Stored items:
__________
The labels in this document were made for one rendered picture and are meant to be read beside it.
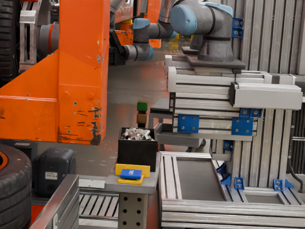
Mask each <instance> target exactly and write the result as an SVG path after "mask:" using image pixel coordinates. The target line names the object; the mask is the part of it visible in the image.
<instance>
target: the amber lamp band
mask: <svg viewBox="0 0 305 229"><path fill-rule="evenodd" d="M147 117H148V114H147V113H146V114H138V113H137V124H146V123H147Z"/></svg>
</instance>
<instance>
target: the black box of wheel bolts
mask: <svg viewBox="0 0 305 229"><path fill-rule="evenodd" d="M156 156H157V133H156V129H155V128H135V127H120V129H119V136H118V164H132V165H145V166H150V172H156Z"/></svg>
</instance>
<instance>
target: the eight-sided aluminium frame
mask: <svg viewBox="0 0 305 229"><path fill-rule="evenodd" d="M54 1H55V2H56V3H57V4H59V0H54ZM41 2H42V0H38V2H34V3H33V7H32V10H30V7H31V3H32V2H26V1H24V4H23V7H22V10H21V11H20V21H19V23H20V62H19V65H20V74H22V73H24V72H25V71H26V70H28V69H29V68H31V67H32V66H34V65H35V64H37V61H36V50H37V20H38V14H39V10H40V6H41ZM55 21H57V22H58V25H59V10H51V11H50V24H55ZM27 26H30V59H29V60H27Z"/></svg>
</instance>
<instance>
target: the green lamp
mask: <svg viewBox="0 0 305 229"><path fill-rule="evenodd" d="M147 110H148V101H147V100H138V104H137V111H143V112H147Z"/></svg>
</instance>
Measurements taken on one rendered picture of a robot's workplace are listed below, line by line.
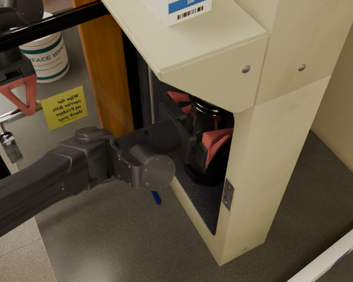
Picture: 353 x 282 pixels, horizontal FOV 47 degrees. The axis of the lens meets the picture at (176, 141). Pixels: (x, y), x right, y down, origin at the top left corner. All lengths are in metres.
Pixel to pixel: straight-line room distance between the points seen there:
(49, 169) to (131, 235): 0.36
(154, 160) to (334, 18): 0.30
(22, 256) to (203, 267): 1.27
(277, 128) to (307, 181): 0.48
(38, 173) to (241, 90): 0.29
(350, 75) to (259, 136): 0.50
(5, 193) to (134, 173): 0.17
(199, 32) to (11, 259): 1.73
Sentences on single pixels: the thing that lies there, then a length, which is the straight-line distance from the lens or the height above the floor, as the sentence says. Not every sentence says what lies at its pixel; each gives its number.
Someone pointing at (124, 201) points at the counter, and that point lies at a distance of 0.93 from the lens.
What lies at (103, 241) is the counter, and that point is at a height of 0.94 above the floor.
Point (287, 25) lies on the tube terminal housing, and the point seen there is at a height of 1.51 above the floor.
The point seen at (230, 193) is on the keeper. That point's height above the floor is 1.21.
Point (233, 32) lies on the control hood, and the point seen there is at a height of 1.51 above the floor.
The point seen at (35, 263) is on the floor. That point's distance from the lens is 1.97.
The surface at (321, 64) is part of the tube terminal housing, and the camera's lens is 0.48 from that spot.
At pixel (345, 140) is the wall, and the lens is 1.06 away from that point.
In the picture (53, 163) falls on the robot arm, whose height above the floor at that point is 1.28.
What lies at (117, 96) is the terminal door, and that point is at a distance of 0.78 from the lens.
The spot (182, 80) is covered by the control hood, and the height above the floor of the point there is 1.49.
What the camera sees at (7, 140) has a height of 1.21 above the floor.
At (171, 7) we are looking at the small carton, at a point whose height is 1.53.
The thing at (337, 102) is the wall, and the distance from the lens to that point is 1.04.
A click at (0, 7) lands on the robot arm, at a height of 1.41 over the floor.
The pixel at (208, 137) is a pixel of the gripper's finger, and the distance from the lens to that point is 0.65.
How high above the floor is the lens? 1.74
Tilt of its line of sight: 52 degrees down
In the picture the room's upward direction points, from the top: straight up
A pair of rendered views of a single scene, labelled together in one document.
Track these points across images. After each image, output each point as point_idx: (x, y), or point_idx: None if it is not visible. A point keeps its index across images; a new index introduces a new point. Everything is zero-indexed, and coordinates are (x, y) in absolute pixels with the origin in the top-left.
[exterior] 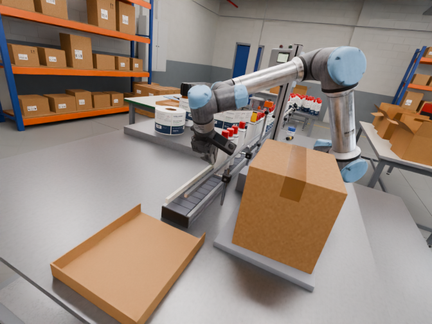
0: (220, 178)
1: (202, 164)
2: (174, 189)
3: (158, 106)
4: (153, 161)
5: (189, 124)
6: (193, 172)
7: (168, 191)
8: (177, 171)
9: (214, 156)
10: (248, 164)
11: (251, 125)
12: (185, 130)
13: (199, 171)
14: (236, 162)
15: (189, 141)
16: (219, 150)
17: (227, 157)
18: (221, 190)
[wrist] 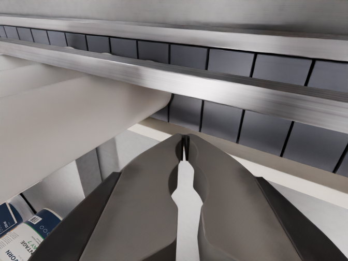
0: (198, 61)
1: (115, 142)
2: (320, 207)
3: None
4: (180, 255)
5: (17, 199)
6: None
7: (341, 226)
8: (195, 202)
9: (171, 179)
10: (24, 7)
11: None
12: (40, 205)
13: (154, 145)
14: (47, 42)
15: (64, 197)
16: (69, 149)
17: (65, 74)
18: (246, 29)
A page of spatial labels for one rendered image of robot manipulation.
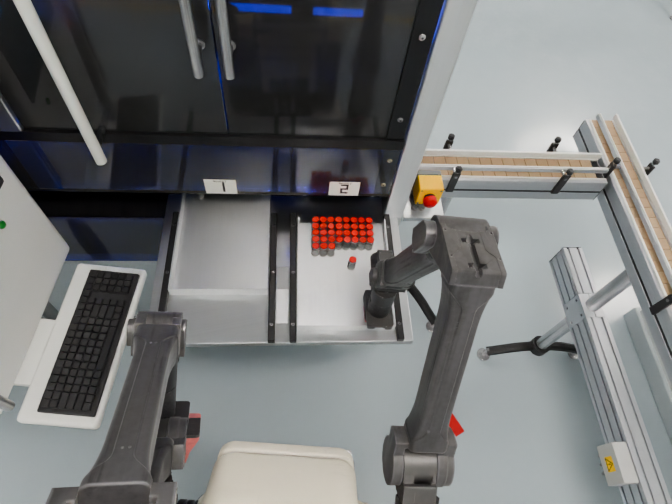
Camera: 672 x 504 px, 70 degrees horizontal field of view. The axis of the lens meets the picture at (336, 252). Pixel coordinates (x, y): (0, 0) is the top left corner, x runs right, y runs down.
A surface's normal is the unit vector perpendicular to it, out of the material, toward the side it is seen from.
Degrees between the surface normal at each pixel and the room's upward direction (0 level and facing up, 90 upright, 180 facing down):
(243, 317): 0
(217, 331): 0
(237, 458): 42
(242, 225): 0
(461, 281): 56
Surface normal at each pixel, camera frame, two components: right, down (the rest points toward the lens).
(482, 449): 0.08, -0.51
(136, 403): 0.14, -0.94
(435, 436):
__________
▶ What the task asks
Give back every entry in full, exactly as written, with no picture included.

▶ Answer box
The labels in this document were made for one rendered picture and are meant to be read beside it.
Mask each <instance> target exactly and write the result as an SVG path after "mask:" using image pixel coordinates. The target line names the object; the mask is the part of it visible in the image.
<instance>
target: the amber lamp band
mask: <svg viewBox="0 0 305 229"><path fill-rule="evenodd" d="M147 117H148V114H147V113H146V114H138V113H137V124H146V123H147Z"/></svg>
</instance>
<instance>
target: the black box of wheel bolts
mask: <svg viewBox="0 0 305 229"><path fill-rule="evenodd" d="M156 156H157V133H156V129H155V128H135V127H120V129H119V136H118V164H132V165H145V166H150V172H156Z"/></svg>
</instance>
<instance>
target: the eight-sided aluminium frame
mask: <svg viewBox="0 0 305 229"><path fill-rule="evenodd" d="M54 1H55V2H56V3H57V4H59V0H54ZM41 2H42V0H38V2H34V3H33V7H32V10H30V7H31V3H32V2H26V1H24V4H23V7H22V10H21V11H20V21H19V23H20V62H19V65H20V74H22V73H24V72H25V71H26V70H28V69H29V68H31V67H32V66H34V65H35V64H37V61H36V50H37V20H38V14H39V10H40V6H41ZM55 21H57V22H58V25H59V10H51V11H50V24H55ZM27 26H30V59H29V60H27Z"/></svg>
</instance>
<instance>
target: the green lamp
mask: <svg viewBox="0 0 305 229"><path fill-rule="evenodd" d="M147 110H148V101H147V100H138V104H137V111H143V112H147Z"/></svg>
</instance>
Measurements taken on one rendered picture of a robot's workplace are listed below, line by line.
Picture: 353 x 282 pixels, horizontal FOV 47 degrees. The axis of the lens meets the picture at (176, 141). Pixels: (x, y), x right, y down, origin at the top left corner. All lengths are in metres.
Pixel to pixel: straight-line room distance between the points seen there:
(49, 169) to (131, 235): 0.36
(154, 160) to (334, 18): 0.30
(22, 256) to (203, 267): 1.27
(277, 128) to (307, 181): 0.48
(38, 173) to (241, 90): 0.29
(350, 75) to (259, 136): 0.50
(5, 193) to (134, 173): 0.17
(199, 32) to (11, 259): 1.73
Sentences on single pixels: the thing that lies there, then a length, which is the straight-line distance from the lens or the height above the floor, as the sentence says. Not every sentence says what lies at its pixel; each gives its number.
Someone pointing at (124, 201) points at the counter, and that point lies at a distance of 0.93 from the lens.
What lies at (103, 241) is the counter, and that point is at a height of 0.94 above the floor.
Point (287, 25) lies on the tube terminal housing, and the point seen there is at a height of 1.51 above the floor.
The point seen at (230, 193) is on the keeper. That point's height above the floor is 1.21.
Point (233, 32) lies on the control hood, and the point seen there is at a height of 1.51 above the floor.
The point seen at (35, 263) is on the floor. That point's distance from the lens is 1.97.
The surface at (321, 64) is part of the tube terminal housing, and the camera's lens is 0.48 from that spot.
At pixel (345, 140) is the wall, and the lens is 1.06 away from that point.
In the picture (53, 163) falls on the robot arm, whose height above the floor at that point is 1.28.
What lies at (117, 96) is the terminal door, and that point is at a distance of 0.78 from the lens.
The spot (182, 80) is covered by the control hood, and the height above the floor of the point there is 1.49.
What the camera sees at (7, 140) has a height of 1.21 above the floor.
At (171, 7) we are looking at the small carton, at a point whose height is 1.53.
The thing at (337, 102) is the wall, and the distance from the lens to that point is 1.04.
A click at (0, 7) lands on the robot arm, at a height of 1.41 over the floor.
The pixel at (208, 137) is a pixel of the gripper's finger, and the distance from the lens to that point is 0.65.
How high above the floor is the lens? 1.74
Tilt of its line of sight: 52 degrees down
In the picture the room's upward direction points, from the top: straight up
A pair of rendered views of a single scene, labelled together in one document.
Track these points across images. After each image, output each point as point_idx: (x, y), or point_idx: None if it is not visible. A point keeps its index across images; a new index introduces a new point. Everything is zero-indexed, and coordinates are (x, y) in absolute pixels with the origin in the top-left.
[exterior] 
0: (220, 178)
1: (202, 164)
2: (174, 189)
3: (158, 106)
4: (153, 161)
5: (189, 124)
6: (193, 172)
7: (168, 191)
8: (177, 171)
9: (214, 156)
10: (248, 164)
11: (251, 125)
12: (185, 130)
13: (199, 171)
14: (236, 162)
15: (189, 141)
16: (219, 150)
17: (227, 157)
18: (221, 190)
[wrist] 
0: (198, 61)
1: (115, 142)
2: (320, 207)
3: None
4: (180, 255)
5: (17, 199)
6: None
7: (341, 226)
8: (195, 202)
9: (171, 179)
10: (24, 7)
11: None
12: (40, 205)
13: (154, 145)
14: (47, 42)
15: (64, 197)
16: (69, 149)
17: (65, 74)
18: (246, 29)
A page of spatial labels for one rendered image of robot manipulation.
Camera: 672 x 504 px, 70 degrees horizontal field of view. The axis of the lens meets the picture at (336, 252). Pixel coordinates (x, y): (0, 0) is the top left corner, x runs right, y runs down.
A surface's normal is the unit vector perpendicular to it, out of the material, toward the side it is seen from.
Degrees between the surface normal at each pixel and the room's upward direction (0 level and facing up, 90 upright, 180 facing down):
(243, 317): 0
(217, 331): 0
(237, 458): 42
(242, 225): 0
(461, 281): 56
Surface normal at each pixel, camera frame, two components: right, down (the rest points toward the lens).
(482, 449): 0.08, -0.51
(136, 403): 0.14, -0.94
(435, 436):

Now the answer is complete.